One of the key reasons we like Ephesoft so much is its straightforward implementation of
Intelligent Document Capture concepts. Ephesoft’s Search Classification mode automatically
learns from the semantic content on the sample pages provided, and builds a Lucene database from this information.
From there, this database is leveraged to adaptively interpret and classify any new documents that are fed
into the system.
As new documents are fed in, Ephesoft’s high-level classification process is basically:
“How do I figure out what kind of document this is? I’ll compare this doc’s written content with the learning samples
I have, and make an educated guess from there.” In this way, IDR mimics the common-sense semantic approach that is also
generally employed by humans — and therein lies its flexibility and utility.
Until now, most of this classification and interpretive work was hidden under the hood in Ephesoft. But in version 3.1,
this classification logic is now exposed in the batch class administration area, via the new Test Classification
feature. We are very excited about this addition to the software, and we’ll explain more below.
The new Test Classification feature functions similarly to the existing Test KV feature. First, you’ll need to set up
a new batch class with a few document types, and then go through the normal document training process. If any explanation
is needed for these steps,
Ephesoft’s documentation is a fine start.
Once the learning is complete, we can make use of the new Test Classification feature.
Inside the batch class directory is a new addition — test-classification — where new test candidates can be
loaded in the same paradigm as for the test-extraction that existed before. To use this you’ll need to copy in
some document or page samples that (ideally) are representative of the larger document population which will be fed into
Ephesoft later during the production phase.
From there, just find and press the Test Classification button in the batch class administration
area. The first time this runs, Ephesoft will use whatever classification methods have been assigned to each document type,
and apply those analyses to the files that have been loaded into the test-classification folder.
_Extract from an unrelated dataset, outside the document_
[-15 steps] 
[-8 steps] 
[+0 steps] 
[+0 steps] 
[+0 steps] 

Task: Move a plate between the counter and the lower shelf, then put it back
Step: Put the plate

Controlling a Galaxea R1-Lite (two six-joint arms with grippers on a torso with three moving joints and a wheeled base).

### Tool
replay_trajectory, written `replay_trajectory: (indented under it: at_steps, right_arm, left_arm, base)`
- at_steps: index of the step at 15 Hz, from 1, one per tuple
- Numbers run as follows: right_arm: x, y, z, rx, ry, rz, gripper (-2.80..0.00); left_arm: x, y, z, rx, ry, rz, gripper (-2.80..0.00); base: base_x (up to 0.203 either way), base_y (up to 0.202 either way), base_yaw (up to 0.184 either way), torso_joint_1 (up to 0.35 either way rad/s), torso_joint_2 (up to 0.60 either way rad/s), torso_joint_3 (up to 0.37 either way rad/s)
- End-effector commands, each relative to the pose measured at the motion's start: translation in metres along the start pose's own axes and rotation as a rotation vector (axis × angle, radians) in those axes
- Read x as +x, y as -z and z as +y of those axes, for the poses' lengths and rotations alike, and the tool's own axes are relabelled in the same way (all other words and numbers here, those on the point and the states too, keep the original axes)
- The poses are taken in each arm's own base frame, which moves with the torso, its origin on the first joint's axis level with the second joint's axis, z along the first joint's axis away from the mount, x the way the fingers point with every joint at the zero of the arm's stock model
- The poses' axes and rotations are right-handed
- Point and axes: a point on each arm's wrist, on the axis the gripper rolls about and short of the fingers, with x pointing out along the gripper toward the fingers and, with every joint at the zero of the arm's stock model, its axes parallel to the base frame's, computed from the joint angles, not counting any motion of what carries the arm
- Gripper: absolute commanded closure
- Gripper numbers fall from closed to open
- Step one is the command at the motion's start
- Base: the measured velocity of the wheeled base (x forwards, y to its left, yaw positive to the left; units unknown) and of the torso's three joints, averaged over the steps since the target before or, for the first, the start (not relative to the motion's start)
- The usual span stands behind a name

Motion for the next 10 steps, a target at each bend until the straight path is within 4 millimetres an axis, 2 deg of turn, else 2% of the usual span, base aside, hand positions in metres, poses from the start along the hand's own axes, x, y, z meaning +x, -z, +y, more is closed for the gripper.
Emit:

This can actually
include any of Ephesoft’s recognition modes — image classification, search classification, barcode recognition, etc.
— but we’ll focus on search classification since that’s what we end up using most frequently with our clients.
The first time this runs, there may be a few moments’ delay as Ephesoft runs OCR analysis on the files for the first time. If your environment is not especially powerful, or if you’ve loaded a large set of samples, you’ll want to allow several minutes for the first run to complete. Whenever this process is finished, the classification results will pop up on the screen in a modal window, and the full power of this new feature should immediately be evident:
Essentially Ephesoft is now providing us with a fully transparent readout of all its classification logic, on a
per-document and per-page basis. The table as a whole reveals how the entire set of files is interpreted, how each
are grouped into individually classified docs, what each doc is composed of internally, and with what level of internal
confidence. Furthermore, if any questions arise regarding how these confidences and classifications were reached,
one can simply open up the _HOCR files that now accompany each page in the test-classification folder, exactly
in the same way that.
We are really pleased with how Ephesoft has set up this new feature, and we think it will be an invaluable addition for
use cases that involve “fuzzy” data sets with a lot of document variability. This feature allows the same level of
instrumental fine-tuning that we’ve enjoyed for development of extraction logic, now to be applied to the classification
of different document types. In certain use cases this will prove even more valuable than extraction testing, because
some document populations have such a high degree of variability that classification really is the biggest value that
Ephesoft brings. And without correct classification on each document, whatever custom extraction logic has been developed
will effectively be moot. We give a big thumbs-up to Ephesoft for giving us such a valuable insight into this most
important step in the document capture workflow.